> [Task directions]: Go through the data and copy each line where the string "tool" appears.

> [Available data]:

-*-

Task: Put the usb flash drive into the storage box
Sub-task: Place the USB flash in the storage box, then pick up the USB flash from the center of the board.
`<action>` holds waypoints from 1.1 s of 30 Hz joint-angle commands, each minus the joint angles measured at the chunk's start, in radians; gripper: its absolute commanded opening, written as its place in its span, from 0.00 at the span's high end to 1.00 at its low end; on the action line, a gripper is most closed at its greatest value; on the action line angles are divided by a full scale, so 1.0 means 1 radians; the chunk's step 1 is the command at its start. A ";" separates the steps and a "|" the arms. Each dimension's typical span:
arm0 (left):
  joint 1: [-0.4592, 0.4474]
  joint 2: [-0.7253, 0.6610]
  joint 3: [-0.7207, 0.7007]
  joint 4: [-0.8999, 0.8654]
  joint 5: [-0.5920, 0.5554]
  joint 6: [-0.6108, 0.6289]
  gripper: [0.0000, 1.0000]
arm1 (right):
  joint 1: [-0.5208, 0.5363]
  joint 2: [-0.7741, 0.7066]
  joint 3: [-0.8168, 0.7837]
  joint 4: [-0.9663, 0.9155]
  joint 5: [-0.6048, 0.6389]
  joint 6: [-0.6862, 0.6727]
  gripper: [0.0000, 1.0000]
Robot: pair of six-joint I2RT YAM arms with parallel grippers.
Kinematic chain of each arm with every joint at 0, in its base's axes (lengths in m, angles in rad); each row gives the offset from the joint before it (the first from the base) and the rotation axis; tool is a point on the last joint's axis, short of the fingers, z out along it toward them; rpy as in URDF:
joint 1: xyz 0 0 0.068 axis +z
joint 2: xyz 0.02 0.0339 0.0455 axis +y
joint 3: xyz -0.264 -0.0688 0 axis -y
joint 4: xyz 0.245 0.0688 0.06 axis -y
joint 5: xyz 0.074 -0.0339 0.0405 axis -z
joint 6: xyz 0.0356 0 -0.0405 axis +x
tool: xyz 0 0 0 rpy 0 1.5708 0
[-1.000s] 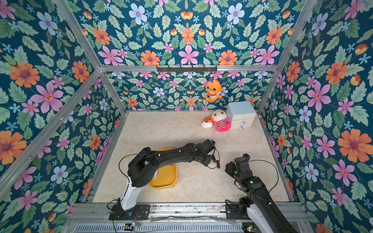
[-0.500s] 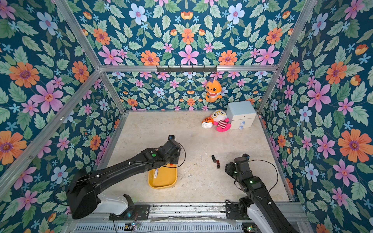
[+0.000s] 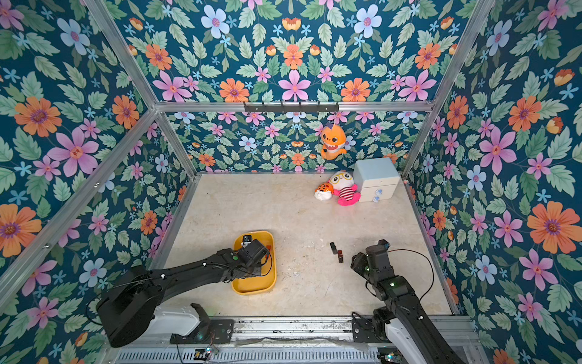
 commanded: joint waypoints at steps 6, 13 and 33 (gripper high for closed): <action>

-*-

> [Task output]:
Kinematic chain of each arm with every joint at 0, in its base's axes (lengths in m, angles in rad); each row gives the offset from the joint before it (the first from the base) and the rotation axis; tool is a point on the last joint's axis, short of the fingers, z out along it toward them; rpy as in URDF:
tool: xyz 0 0 0 rpy 0 1.5708 0

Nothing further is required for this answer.